■ Prompt
Below this line is a set of entries; quote exactly the lines from the line that contains "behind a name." to the line that contains "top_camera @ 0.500", both lines included.

[Records from a data collection]
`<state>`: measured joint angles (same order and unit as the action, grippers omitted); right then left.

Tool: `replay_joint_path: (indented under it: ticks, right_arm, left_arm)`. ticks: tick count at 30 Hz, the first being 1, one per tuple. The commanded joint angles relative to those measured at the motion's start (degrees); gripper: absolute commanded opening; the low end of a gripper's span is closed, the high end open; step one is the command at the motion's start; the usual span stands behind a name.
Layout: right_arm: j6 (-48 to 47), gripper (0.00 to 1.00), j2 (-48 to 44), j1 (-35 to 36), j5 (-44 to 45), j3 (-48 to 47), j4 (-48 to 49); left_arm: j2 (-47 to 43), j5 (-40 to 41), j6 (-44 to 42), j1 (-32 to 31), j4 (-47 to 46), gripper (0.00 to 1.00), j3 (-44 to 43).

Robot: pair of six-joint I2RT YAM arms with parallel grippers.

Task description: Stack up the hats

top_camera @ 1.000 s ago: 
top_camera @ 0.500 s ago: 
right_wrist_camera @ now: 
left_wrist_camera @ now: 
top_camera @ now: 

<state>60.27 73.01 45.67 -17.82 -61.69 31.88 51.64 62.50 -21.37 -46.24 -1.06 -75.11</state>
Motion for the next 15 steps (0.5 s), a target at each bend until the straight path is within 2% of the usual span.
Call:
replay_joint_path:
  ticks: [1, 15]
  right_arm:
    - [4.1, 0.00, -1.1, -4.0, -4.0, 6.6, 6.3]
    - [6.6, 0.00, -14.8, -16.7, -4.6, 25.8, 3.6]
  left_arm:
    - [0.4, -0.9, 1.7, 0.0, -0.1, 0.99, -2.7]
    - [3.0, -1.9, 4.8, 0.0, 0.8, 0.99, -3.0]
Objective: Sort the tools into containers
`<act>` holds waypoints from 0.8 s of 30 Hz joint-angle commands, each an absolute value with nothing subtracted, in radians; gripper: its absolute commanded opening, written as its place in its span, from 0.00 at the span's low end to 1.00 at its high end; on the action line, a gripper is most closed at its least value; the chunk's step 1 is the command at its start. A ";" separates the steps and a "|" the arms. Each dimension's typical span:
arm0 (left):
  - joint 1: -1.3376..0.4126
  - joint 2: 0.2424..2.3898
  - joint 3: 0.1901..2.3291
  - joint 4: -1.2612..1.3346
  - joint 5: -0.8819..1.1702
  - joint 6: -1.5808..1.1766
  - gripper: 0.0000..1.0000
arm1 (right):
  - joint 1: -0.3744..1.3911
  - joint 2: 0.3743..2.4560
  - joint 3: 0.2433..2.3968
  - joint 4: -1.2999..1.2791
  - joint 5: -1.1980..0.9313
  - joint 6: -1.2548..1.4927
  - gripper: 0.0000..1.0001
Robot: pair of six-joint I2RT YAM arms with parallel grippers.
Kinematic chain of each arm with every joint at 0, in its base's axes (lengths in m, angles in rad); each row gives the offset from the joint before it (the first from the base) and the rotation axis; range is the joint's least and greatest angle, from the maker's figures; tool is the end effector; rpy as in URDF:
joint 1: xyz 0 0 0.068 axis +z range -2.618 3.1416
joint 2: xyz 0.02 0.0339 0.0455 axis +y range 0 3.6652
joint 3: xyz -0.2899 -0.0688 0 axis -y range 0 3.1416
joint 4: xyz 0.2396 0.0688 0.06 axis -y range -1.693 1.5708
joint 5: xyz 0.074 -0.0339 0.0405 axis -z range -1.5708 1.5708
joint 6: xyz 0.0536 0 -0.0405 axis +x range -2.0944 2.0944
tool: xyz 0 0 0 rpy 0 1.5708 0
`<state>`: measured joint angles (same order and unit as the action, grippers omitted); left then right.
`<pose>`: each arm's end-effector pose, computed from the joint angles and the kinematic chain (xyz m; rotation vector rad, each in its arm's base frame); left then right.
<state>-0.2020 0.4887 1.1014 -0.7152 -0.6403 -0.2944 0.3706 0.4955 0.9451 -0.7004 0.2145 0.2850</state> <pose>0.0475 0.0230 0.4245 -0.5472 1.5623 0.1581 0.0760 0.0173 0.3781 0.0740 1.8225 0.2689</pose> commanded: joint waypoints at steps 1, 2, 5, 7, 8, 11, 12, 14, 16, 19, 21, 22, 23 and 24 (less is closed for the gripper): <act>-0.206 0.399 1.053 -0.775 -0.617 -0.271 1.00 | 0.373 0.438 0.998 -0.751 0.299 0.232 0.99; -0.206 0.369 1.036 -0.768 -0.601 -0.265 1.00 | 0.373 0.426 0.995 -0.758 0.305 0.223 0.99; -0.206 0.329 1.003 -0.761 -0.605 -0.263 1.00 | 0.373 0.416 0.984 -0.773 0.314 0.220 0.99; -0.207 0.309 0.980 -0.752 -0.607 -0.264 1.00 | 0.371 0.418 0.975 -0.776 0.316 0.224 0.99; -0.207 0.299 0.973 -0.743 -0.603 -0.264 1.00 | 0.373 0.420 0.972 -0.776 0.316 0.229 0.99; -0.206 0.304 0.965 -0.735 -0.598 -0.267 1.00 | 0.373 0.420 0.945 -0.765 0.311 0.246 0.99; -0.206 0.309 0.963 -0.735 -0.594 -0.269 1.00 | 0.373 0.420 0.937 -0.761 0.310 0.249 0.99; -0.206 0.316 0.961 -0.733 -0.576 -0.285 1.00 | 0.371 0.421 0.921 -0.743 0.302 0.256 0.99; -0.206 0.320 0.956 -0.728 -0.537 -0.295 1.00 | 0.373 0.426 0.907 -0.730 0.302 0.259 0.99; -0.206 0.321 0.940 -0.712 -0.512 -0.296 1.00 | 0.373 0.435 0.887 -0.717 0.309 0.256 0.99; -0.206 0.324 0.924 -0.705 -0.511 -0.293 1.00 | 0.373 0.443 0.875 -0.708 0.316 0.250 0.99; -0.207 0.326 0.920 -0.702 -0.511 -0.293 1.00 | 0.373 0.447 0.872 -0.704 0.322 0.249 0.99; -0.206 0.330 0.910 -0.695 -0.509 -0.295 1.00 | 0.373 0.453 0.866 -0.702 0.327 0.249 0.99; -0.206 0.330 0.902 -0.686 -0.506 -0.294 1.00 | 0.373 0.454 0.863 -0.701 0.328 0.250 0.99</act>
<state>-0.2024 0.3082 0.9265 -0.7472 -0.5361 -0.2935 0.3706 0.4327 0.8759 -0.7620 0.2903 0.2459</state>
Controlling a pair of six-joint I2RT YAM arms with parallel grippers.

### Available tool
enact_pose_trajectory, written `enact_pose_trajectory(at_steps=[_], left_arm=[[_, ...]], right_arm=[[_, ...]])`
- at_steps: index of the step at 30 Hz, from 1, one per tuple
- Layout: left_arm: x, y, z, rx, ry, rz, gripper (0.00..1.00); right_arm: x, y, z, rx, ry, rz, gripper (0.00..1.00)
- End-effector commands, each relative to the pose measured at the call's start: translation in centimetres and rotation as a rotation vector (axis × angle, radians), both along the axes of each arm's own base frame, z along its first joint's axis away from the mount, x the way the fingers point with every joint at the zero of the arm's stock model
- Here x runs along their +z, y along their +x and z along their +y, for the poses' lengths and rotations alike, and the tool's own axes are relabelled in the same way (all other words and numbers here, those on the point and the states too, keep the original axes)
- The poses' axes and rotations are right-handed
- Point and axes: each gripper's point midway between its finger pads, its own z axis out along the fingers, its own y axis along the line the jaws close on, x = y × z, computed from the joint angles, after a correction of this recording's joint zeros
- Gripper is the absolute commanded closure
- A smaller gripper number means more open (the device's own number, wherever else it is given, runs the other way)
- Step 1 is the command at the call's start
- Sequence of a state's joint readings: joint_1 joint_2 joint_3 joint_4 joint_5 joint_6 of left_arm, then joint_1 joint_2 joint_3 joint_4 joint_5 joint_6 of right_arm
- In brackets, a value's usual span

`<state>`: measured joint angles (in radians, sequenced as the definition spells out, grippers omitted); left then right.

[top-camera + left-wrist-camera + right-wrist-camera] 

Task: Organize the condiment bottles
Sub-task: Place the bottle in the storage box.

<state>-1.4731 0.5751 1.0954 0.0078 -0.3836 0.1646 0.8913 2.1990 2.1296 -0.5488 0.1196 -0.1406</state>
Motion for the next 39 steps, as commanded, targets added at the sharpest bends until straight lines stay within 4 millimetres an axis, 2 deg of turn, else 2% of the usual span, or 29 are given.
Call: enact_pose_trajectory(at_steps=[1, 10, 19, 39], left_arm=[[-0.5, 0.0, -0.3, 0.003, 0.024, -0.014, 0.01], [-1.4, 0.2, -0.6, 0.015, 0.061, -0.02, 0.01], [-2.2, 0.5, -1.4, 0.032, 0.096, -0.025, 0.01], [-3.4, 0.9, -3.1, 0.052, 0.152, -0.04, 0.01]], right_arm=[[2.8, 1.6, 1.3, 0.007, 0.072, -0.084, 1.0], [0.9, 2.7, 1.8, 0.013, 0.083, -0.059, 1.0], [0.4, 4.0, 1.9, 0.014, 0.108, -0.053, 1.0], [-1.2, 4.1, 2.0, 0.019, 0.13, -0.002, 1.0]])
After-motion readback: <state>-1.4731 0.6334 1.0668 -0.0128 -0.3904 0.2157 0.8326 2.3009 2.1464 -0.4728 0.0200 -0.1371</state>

■ Your response
Tool: `replay_joint_path: (indented under it: ticks, right_arm, left_arm)`. ticks: tick count at 30 Hz, the first being 1, one per tuple. The commanded joint angles relative to those measured at the motion's start (degrees); gripper: absolute commanded opening; the low end of a gripper's span is closed, the high end open; step one is the command at the motion's start; the usual span stands behind a name.
Layout: right_arm: j6 (-48 to 47), gripper (0.00 to 1.00), j2 (-48 to 44), j1 (-35 to 36), j5 (-44 to 45), j3 (-48 to 47), j4 (-48 to 49); left_arm: j2 (-47 to 43), j5 (-40 to 41), j6 (-44 to 42), j1 (-32 to 31), j4 (-47 to 46), gripper (0.00 to 1.00), j3 (-44 to 43).

Robot: pair of six-joint I2RT YAM arms with parallel grippers.

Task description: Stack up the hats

top_camera @ 1.000 s ago: 
top_camera @ 0.500 s ago: 

This answer requires nothing further.